╭──

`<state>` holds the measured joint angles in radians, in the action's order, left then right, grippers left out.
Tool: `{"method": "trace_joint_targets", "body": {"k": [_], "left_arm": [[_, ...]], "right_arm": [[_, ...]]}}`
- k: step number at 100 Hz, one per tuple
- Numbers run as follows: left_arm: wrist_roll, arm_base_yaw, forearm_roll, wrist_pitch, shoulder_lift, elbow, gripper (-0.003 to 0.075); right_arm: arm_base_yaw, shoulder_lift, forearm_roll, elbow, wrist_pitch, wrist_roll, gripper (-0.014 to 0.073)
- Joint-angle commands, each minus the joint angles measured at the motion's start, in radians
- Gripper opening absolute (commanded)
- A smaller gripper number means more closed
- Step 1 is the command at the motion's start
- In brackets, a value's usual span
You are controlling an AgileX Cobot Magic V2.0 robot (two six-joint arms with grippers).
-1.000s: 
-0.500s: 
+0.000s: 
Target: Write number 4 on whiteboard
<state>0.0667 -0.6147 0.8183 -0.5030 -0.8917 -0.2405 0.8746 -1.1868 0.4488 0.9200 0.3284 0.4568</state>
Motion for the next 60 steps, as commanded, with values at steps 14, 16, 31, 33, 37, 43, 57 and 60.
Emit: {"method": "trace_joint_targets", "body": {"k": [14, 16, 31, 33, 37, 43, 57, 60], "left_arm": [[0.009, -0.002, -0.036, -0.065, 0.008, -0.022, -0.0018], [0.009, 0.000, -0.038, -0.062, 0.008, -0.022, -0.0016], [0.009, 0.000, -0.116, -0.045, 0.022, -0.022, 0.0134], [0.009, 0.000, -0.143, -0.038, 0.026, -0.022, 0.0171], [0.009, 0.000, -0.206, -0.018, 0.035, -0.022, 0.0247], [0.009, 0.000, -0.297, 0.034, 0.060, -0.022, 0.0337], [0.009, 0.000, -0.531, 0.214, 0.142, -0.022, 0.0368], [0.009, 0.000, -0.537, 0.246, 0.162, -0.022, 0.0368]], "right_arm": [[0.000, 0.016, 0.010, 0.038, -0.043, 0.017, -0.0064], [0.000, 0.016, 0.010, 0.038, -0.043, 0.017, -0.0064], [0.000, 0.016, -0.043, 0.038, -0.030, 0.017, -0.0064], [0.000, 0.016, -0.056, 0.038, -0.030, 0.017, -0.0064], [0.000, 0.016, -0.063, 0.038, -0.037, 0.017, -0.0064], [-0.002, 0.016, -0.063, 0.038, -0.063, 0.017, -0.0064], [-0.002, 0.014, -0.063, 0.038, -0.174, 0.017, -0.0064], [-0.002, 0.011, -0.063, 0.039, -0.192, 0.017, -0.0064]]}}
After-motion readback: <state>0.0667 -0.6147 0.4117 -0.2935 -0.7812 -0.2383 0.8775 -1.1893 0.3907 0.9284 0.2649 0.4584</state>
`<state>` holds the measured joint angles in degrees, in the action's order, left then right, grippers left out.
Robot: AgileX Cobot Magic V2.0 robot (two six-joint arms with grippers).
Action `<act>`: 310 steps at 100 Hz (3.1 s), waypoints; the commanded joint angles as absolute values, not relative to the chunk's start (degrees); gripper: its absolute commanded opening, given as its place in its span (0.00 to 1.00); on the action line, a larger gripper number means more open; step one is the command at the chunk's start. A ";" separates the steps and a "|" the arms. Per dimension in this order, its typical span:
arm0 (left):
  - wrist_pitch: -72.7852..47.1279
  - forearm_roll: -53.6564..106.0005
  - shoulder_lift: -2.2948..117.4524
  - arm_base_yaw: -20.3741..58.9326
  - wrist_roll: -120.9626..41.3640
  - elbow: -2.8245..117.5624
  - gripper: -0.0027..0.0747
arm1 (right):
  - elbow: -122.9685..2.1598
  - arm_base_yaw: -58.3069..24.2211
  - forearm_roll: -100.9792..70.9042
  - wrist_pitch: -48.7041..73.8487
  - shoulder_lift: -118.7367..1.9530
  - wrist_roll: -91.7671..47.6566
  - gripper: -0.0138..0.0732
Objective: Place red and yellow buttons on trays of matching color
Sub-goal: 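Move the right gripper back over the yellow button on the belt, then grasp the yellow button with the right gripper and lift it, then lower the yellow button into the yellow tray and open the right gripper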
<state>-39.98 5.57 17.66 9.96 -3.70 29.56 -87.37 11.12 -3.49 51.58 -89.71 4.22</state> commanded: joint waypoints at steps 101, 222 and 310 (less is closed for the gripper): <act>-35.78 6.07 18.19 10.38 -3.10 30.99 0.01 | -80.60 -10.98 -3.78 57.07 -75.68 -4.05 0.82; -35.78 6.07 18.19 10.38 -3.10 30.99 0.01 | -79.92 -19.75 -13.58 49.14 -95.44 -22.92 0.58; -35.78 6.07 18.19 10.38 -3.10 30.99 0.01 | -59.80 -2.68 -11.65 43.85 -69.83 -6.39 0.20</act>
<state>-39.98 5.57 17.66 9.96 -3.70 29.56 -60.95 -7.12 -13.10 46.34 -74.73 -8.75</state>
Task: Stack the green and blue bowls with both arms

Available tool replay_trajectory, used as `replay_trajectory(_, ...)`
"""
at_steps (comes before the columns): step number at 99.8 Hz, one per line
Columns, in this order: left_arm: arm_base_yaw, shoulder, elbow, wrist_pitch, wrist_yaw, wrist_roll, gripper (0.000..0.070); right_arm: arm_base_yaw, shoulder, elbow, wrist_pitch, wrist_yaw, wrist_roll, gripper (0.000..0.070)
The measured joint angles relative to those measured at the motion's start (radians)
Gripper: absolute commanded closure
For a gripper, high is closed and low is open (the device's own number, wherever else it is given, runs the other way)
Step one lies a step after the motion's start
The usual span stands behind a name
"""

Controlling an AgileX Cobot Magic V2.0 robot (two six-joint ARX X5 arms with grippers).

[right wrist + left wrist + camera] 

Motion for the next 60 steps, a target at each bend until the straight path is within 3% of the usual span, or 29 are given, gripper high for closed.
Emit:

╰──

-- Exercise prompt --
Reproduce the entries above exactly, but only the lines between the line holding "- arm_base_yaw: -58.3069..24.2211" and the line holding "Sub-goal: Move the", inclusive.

-- Written reply --
  - arm_base_yaw: -58.3069..24.2211
  - forearm_roll: -100.9792..70.9042
  - wrist_pitch: -48.7041..73.8487
  - shoulder_lift: -118.7367..1.9530
  - wrist_roll: -91.7671..47.6566
  - gripper: -0.0138..0.0732
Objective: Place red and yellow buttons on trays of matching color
Sub-goal: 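Move the right gripper back over the yellow button on the belt, then grasp the yellow button with the right gripper and lift it, then lower the yellow button into the yellow tray and open the right gripper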

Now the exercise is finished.